United Record Pressing Vinyl Plant Chairman/CEO on Milestone & History
While biking throughout Iowa this summer time, Mark Michaels loved a uncommon second of reflection. “You’re riding about 80 miles a day among cornfields, and it gives you a lot of time to think,” the United Record Pressing chairman/CEO says. “I spent a lot of time while I was peddling thinking about United,” he provides of the oldest and largest American-owned, U.S.-based vinyl urgent plant on this planet, which is able to have a good time its seventy fifth anniversary this fall.
Michaels is talking from his Nashville workplace, the place he’s surrounded by signed data from Buddy Guy, Jack White and extra of his icons, all expressing their due to him and his manufacturing group. (In 2014, White made historical past by recording, urgent and releasing a 7-inch of his single “Lazaretto” in below 4 hours, due to URP.) “It’s easy to forget those moments of euphoria and gratitude because you’re so focused on ‘How many records of this did we ship?’ or ‘What’s going on with that press?’ ” Michaels says. “But you don’t want too much life to pass by where you don’t stop and reflect.”
URP was based as Bullet Plastics in Nashville in 1949, turning into Southern Plastics within the ’50s earlier than touchdown on United Record Pressing in 1971. By the ’60s, a deal was signed for the plant to deal with singles pressings for Motown, and in 1963, the primary Beatles 7-inch, “Please Please Me”/“From Me to You,” was pressed, with a typo that spelled the band’s identify as The Beattles.

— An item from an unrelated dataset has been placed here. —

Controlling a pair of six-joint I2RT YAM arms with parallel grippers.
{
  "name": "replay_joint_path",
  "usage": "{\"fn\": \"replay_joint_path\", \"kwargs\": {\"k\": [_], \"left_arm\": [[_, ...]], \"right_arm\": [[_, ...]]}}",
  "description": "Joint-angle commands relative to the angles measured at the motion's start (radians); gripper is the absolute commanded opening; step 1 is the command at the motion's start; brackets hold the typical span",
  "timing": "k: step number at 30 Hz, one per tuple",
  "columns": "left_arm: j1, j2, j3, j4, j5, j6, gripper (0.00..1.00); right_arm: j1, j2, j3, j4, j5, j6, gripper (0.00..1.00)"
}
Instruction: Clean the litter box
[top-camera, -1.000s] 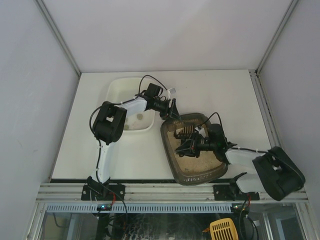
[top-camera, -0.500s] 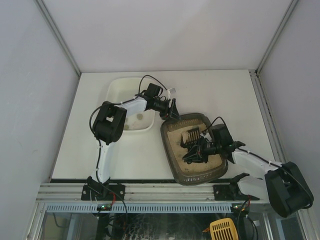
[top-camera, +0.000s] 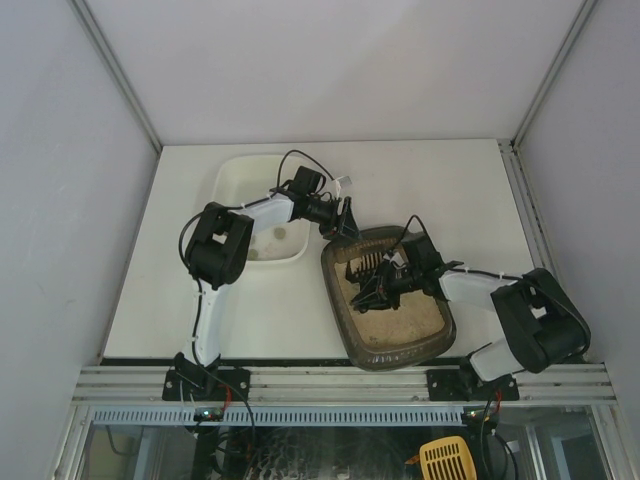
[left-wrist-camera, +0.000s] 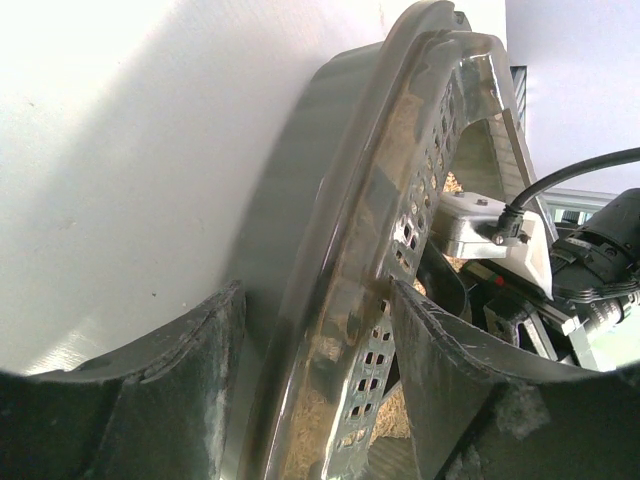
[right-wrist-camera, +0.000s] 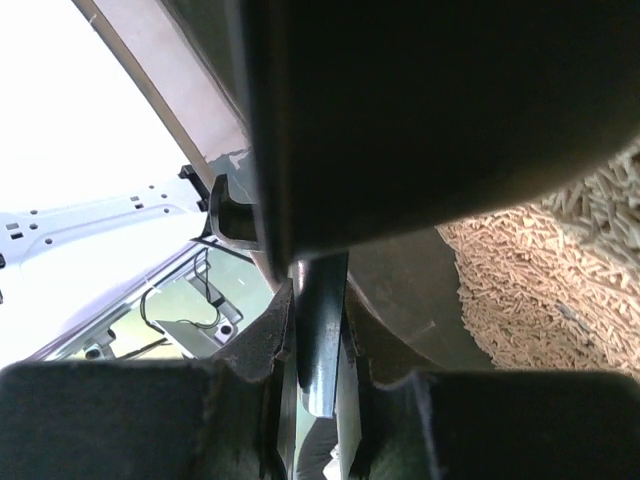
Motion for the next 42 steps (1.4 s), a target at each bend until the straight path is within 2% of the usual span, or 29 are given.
{"fn": "replay_joint_path", "kwargs": {"k": [1,6,10,13,17,19,24,31,34,42], "left_arm": [[-0.011,-0.055,-0.003,-0.017,0.054,-0.026,0.63],[-0.010,-0.055,-0.003,-0.015,0.057,-0.029,0.63],[-0.009,-0.059,-0.006,-0.015,0.057,-0.029,0.63],[-0.009,-0.063,-0.011,-0.016,0.055,-0.028,0.62],[-0.009,-0.061,-0.012,-0.016,0.055,-0.023,0.63],[-0.009,-0.055,-0.011,-0.015,0.055,-0.024,0.62],[-0.009,-0.050,-0.014,-0.017,0.053,-0.021,0.62],[-0.009,-0.047,-0.014,-0.018,0.046,-0.017,0.62],[-0.009,-0.046,-0.014,-0.017,0.043,-0.014,0.62],[-0.009,-0.045,-0.017,-0.026,0.038,0.000,0.62]], "right_arm": [[0.028,0.057,0.016,0.090,0.049,0.061,0.00],[0.070,0.113,-0.012,0.274,0.106,0.124,0.00],[0.077,0.161,-0.121,0.633,0.149,0.264,0.00],[0.077,0.196,-0.207,0.836,0.178,0.336,0.00],[0.074,0.216,-0.273,1.011,0.177,0.384,0.00],[0.069,0.201,-0.287,1.042,0.157,0.378,0.00],[0.052,0.111,-0.306,0.973,0.128,0.344,0.00],[0.035,-0.124,-0.217,0.518,0.117,0.136,0.00],[0.009,-0.150,-0.168,0.381,0.064,0.076,0.00],[-0.024,-0.184,-0.156,0.209,-0.014,0.022,0.00]]}}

In 2007, a 12 months earlier than Record Store Day formally launched and simply earlier than the format was starting its first-wave resurgence, Michaels purchased the corporate — and helped maintain it by way of a very tough patch. As he recollects, half of URP’s output on the time was 12-inch singles created as promo data for DJs. “That was a lot of what we did, and shortly after I bought the company, the labels stopped doing that,” he says. “The DJs all got [music production software] Seratos, and the labels figured out that was a better business model. So all of a sudden, the health of the company was in serious jeopardy … We were doing everything to keep the lights on.”
By the summer time of 2009, a career-changing order got here in: a Fiftieth-anniversary urgent of Miles Davis’ Kind of Blue (a favourite of Michaels) — the plant’s greatest order up to now. Michaels himself oversaw high quality management, checking a document at random each half-hour. “I remember one night, it was two in the morning and I’m in my office listening to these records, and I thought, ‘This is crazy, but goddamn, I’m lucky.’ And it just gave me this boost of energy. The next month, we got another order of that size.” Since, URP has manufactured vinyl for each main artist, from Adele to Taylor Swift.

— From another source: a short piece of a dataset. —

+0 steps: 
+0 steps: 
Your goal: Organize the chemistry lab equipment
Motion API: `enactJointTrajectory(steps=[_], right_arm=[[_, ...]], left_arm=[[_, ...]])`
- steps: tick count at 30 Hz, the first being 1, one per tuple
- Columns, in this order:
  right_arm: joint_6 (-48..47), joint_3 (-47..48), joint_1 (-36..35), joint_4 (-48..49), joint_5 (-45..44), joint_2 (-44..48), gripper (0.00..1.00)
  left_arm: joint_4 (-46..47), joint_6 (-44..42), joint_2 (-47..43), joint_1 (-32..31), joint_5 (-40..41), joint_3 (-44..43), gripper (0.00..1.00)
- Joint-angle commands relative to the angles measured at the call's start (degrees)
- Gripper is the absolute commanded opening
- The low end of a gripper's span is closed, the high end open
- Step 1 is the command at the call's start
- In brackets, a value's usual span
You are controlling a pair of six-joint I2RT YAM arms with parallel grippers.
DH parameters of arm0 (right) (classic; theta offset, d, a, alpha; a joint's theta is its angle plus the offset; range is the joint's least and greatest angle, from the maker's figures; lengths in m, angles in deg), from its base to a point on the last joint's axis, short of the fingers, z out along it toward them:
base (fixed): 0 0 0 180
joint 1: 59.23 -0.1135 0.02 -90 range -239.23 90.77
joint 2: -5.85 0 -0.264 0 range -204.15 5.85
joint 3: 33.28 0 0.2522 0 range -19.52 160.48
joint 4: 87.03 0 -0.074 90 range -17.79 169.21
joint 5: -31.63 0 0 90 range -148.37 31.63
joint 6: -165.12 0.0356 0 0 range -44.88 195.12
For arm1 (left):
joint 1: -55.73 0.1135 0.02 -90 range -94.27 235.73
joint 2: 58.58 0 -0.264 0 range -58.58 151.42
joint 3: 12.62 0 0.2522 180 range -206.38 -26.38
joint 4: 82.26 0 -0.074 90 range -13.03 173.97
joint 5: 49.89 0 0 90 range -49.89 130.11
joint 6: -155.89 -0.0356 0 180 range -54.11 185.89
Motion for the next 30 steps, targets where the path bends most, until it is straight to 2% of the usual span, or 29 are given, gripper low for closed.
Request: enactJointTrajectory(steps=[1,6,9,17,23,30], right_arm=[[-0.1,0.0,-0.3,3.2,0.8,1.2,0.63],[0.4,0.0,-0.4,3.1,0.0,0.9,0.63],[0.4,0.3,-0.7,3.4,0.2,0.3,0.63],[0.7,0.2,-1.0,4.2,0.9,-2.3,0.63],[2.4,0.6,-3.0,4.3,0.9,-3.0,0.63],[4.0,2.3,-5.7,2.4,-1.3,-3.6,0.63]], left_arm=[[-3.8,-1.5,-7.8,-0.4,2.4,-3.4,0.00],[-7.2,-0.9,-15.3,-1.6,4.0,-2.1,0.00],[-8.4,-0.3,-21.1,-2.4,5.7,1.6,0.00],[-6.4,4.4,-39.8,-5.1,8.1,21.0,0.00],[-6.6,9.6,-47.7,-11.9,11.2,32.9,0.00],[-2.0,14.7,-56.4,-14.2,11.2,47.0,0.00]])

In the early 2020s, URP confronted one other difficult interval: the coronavirus pandemic. “Demand for vinyl exploded” throughout lockdown, Michaels says, however the orders put an unprecedented stress on urgent crops to maintain up. He says that was the catalyst for URP to develop, leading to an $11 million mission that constructed new infrastructure and supporting gear and added 26 new presses. “The challenge is you can’t do that overnight,” he says. And now, not solely can URP meet demand, however “the plant runs better than ever.”
He and his group of roughly 130 staff — all of whom have been sporting anniversary T-shirts that element the plant’s varied logos through the years — at the moment are able to toast such a feat and storied historical past, with Michaels saying the vitality “is palpable” on the plant as of late. A forthcoming celebration will deliver collectively companions, prospects, distributors and “people who support the format … There’s a renewed sense of pride and interest in what we do.”
Already, Michaels is concentrated on find out how to keep it for the subsequent 75 years, doubling down on the consideration he has in conserving the method — and workforce — in Music City. “Seventy-five-plus years of history gives you a lot of gas in your tank in terms of pride,” he says. “You don’t make the first Beatles record in America, you don’t make all these Motown records, you don’t accumulate all this history and know-how and not have something special. And I never want to lose that.”
This story seems within the Aug. 24, 2024 difficulty of Billboard.